Deficits in mentalizing, a high-order social cognitive process that allows individuals to build representations of
others’ state of mind (e.g. emotions and motivation) and adjust their own behaviors accordingly, are
hypothesized to underline the core social communication abnormalities that characterize autism spectrum
disorder (ASD). Our pilot data outline a specialized mentalizing neural network that includes the temporo-
parietal junction (TPJ, including the posterior superior temporal sulcus, pSTS), that can be modulated with
repetitive transcranial magnetic stimulation (rTMS). These data show that the activity in the right TPJ/pSTS is
specifically modulated by mentalizing processes, probed with a social-competitive fMRI Domino task, and that
young adults diagnosed with either ASD or schizophrenia show decreased mentalizing related activity in this
region compared to typically developed (TD) controls. However, this deficit is associated with social
communication skills only in ASD. Thus, specifically modulating the underlying neural mechanisms of
mentalizing with rTMS could be an effective intervention for this core deficit in ASD. With this proposal, we will
delineate the mechanistic effects of inhibitory vs. excitatory rTMS of the right TPJ, specifically in modulating
mentalizing task-related (MTR) neural activity in adults diagnosed with ASD (N=40) compared to matched TD
(N=40) individuals ages 18-35 with IQ>80. All participants will be scheduled for four study sessions that include
a baseline and three subsequent sessions that will each include two functional magnetic resonance imaging
(fMRI) scans, one pre and one post an rTMS session. During each fMRI scan, participants will be engaged in
intersocial, competitive Domino task that involves mentalizing. Our rTMS manipulation, administered in a
double-blind, counterbalanced fashion, includes one session each of excitatory (intermittent theta-burst
stimulation, iTBS), inhibitory (continuous TBS, cTBS), and sham sequences. The rTMS will be guided with
individualized electric-field modeling calculated from a structural MRI scan collected on the baseline session.

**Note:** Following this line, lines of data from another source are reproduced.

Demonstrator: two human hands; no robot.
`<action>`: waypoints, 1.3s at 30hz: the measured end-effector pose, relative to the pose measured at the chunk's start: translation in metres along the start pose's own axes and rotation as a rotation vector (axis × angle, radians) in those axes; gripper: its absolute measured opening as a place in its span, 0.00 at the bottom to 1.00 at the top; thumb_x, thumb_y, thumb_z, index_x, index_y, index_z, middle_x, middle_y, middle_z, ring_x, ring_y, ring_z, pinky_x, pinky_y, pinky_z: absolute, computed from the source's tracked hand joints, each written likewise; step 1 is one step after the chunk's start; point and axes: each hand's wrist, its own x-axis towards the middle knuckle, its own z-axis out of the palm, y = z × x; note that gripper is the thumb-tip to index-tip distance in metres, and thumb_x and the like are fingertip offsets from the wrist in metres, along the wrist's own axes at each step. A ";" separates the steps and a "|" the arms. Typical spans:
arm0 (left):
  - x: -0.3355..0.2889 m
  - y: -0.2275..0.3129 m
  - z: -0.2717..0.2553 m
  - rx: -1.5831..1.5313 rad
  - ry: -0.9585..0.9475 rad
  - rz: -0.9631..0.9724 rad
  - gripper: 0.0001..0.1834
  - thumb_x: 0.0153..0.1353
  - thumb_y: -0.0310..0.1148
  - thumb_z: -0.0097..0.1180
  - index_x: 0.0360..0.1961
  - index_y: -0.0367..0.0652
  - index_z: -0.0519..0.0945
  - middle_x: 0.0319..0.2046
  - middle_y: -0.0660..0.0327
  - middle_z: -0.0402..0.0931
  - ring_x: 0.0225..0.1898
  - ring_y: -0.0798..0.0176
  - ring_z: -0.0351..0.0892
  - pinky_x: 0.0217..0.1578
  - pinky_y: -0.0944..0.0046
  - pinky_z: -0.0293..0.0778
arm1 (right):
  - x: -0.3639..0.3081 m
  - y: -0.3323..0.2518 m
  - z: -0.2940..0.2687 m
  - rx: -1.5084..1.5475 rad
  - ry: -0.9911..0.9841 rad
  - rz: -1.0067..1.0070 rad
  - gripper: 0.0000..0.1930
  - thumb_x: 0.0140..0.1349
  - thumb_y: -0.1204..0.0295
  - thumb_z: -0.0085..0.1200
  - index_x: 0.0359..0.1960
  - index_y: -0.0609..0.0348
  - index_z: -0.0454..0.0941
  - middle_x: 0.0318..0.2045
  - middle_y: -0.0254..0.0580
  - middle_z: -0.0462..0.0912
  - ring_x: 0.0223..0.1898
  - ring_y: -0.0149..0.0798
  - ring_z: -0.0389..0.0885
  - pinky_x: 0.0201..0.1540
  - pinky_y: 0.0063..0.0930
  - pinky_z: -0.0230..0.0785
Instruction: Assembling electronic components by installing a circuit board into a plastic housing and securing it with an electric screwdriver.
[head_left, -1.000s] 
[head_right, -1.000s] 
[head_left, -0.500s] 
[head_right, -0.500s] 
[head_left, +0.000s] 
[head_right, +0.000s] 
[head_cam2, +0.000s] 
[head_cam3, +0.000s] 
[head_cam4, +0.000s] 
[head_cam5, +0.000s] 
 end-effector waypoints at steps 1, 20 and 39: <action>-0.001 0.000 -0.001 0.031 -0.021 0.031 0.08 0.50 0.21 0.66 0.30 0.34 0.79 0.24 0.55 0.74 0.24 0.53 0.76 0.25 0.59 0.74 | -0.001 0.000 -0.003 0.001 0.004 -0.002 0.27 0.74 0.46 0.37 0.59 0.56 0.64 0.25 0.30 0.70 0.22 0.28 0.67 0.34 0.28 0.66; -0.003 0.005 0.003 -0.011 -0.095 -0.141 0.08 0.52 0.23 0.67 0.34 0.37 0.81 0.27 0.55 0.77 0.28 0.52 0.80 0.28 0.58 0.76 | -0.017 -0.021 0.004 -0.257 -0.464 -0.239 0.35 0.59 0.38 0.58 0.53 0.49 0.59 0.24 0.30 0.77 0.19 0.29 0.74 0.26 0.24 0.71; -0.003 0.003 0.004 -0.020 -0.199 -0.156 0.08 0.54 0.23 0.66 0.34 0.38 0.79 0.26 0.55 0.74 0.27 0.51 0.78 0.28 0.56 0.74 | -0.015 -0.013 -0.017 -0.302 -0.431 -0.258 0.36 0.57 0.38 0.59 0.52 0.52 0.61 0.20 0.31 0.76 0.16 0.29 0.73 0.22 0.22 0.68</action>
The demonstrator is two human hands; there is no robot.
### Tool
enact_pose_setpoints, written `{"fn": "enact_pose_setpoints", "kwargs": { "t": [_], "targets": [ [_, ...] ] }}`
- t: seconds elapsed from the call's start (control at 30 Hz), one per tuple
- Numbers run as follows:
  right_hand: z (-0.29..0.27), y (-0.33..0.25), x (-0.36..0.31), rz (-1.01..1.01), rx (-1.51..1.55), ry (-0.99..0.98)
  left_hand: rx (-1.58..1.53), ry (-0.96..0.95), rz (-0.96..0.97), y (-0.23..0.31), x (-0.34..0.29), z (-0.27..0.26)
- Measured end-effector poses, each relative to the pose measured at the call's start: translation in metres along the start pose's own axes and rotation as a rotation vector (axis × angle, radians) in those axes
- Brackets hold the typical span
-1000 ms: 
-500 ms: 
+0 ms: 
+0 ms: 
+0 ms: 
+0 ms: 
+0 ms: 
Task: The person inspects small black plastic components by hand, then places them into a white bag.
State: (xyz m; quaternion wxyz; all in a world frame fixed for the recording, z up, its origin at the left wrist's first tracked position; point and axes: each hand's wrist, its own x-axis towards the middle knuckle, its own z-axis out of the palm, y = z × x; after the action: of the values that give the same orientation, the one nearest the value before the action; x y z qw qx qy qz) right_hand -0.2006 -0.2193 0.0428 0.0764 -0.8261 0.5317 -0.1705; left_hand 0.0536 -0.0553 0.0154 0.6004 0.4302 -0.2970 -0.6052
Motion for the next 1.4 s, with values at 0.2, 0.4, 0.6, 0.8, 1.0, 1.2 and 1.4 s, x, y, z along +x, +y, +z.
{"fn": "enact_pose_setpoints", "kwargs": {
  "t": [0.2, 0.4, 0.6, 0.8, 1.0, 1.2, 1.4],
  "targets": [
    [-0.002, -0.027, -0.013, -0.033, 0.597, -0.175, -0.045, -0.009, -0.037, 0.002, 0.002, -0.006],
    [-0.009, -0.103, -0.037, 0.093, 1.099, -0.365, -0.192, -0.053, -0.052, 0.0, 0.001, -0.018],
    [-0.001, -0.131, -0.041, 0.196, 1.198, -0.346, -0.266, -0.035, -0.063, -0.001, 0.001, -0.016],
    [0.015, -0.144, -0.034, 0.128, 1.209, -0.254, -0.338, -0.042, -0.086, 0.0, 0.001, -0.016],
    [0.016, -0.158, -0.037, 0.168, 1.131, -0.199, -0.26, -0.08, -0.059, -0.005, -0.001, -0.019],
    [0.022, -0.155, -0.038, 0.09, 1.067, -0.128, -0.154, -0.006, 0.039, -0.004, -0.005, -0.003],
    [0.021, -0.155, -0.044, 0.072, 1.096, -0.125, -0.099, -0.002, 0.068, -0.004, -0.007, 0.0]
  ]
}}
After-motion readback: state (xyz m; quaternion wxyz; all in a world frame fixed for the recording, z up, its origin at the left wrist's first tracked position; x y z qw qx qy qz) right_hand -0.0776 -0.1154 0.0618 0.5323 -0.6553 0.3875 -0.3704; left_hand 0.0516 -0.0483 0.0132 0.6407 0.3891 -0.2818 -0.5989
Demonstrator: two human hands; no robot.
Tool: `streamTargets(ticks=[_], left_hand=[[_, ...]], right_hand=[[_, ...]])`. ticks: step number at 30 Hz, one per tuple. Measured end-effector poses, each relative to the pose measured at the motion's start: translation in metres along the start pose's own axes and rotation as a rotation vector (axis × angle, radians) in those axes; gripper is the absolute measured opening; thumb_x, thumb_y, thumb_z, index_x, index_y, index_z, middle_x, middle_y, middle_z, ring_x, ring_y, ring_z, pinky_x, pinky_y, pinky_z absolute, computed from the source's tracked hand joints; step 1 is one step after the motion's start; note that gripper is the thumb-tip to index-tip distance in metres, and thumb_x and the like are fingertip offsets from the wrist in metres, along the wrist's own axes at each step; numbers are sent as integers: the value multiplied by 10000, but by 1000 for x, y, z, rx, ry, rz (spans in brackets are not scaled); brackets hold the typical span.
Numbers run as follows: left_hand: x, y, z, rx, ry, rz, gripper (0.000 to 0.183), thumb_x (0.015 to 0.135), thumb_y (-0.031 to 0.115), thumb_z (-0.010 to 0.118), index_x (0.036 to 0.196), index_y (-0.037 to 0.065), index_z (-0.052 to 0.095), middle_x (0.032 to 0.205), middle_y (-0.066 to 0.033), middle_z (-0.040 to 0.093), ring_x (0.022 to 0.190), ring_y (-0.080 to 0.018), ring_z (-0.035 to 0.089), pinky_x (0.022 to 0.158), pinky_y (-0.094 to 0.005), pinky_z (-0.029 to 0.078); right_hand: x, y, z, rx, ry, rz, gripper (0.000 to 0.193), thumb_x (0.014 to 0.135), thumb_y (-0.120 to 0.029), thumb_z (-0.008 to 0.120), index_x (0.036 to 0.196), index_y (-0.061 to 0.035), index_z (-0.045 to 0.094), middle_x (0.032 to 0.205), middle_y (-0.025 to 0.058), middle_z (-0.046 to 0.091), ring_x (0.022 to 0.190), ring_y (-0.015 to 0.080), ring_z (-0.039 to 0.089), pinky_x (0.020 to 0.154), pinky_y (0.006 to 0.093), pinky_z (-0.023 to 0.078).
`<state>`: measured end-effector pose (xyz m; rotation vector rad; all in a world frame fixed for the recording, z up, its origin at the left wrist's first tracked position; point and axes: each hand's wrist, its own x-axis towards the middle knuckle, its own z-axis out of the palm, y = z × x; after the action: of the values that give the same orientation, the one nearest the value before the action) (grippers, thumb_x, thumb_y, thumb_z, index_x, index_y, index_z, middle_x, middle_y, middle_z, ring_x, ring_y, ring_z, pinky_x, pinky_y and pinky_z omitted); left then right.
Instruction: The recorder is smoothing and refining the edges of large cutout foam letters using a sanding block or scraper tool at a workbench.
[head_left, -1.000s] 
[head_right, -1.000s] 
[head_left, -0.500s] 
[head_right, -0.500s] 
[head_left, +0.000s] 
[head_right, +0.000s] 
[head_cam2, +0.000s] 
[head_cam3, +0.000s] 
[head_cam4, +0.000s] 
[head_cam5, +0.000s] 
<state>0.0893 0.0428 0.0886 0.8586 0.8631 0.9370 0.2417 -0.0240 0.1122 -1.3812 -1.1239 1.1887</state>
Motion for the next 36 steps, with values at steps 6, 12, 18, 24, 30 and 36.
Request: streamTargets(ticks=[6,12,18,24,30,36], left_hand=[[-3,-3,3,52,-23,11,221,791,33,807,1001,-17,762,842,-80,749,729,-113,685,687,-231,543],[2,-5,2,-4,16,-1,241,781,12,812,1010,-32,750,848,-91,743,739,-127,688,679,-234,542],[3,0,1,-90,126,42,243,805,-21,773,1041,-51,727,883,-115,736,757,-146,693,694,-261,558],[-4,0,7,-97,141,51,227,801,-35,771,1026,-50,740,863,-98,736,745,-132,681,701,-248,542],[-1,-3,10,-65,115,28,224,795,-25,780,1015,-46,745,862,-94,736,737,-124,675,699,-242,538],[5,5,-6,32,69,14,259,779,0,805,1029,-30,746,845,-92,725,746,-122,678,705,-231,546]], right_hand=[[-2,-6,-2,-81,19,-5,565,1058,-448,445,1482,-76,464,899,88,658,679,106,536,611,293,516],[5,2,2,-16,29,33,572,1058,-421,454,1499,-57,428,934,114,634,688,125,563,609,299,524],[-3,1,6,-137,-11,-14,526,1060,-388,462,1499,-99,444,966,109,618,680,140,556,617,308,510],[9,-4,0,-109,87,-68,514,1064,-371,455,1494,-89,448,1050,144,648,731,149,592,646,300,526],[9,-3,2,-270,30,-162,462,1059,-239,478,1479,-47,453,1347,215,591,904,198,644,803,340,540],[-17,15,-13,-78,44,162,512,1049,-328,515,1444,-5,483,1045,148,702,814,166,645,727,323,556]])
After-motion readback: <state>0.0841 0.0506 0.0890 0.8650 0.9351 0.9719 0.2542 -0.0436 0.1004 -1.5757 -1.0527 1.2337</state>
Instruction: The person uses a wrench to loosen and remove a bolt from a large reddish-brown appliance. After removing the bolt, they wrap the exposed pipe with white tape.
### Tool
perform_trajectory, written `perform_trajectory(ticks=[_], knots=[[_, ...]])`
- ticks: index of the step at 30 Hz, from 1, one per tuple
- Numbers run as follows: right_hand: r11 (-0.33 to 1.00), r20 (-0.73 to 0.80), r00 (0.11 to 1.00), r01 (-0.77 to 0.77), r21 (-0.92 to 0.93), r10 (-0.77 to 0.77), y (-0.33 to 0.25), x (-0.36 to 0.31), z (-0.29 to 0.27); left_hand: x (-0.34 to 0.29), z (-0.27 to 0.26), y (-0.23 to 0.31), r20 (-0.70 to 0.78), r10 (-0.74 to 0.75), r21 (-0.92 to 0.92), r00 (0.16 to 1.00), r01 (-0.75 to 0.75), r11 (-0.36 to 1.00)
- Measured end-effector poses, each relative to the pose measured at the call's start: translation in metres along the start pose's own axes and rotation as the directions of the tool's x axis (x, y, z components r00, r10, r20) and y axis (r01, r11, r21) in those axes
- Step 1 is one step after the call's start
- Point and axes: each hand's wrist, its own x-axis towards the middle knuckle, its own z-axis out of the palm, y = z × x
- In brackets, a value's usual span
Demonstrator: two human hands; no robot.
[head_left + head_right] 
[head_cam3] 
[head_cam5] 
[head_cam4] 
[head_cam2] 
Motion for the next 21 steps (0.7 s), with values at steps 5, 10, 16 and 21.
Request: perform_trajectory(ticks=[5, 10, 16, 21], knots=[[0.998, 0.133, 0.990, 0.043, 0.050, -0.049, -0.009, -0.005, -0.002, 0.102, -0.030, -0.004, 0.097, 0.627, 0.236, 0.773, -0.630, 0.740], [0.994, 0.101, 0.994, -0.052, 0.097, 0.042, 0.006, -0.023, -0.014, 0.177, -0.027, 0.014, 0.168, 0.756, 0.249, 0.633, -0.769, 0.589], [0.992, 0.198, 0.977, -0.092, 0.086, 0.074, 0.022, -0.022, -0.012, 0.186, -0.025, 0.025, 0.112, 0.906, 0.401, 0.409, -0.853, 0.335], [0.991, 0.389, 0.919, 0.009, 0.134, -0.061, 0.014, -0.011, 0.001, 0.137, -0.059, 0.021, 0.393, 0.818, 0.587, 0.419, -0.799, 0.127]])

This robust design is necessary to identify the optimal rTMS sequence to engage the right TPJ and the
mentalizing network in ASD because firm conclusions about how best to modulate this network cannot be
drawn from the few known published reports. We expect to replicate our previous findings of a mentalizing
network, with a right TPJ node, that will highlight deficits in ASD relative to TD participants. Also, we
hypothesize that iTBS will result in increased, while cTBS in decreased MTR neural activity in the mentalizing
network, with this being more pronounced in ASD, and sham resulting in no change. Understanding this
mechanism will be the first and crucial step in validating rTMS of the right TPJ as a viable neural target to
modulate neural circuit, and subsequently to modulate social-communication skills in ASD in future clinical
studies. The significance of such a line of research should be considered in the context of the high prevalence
of ASD and the dire need of developing effective interventions, especially for adults.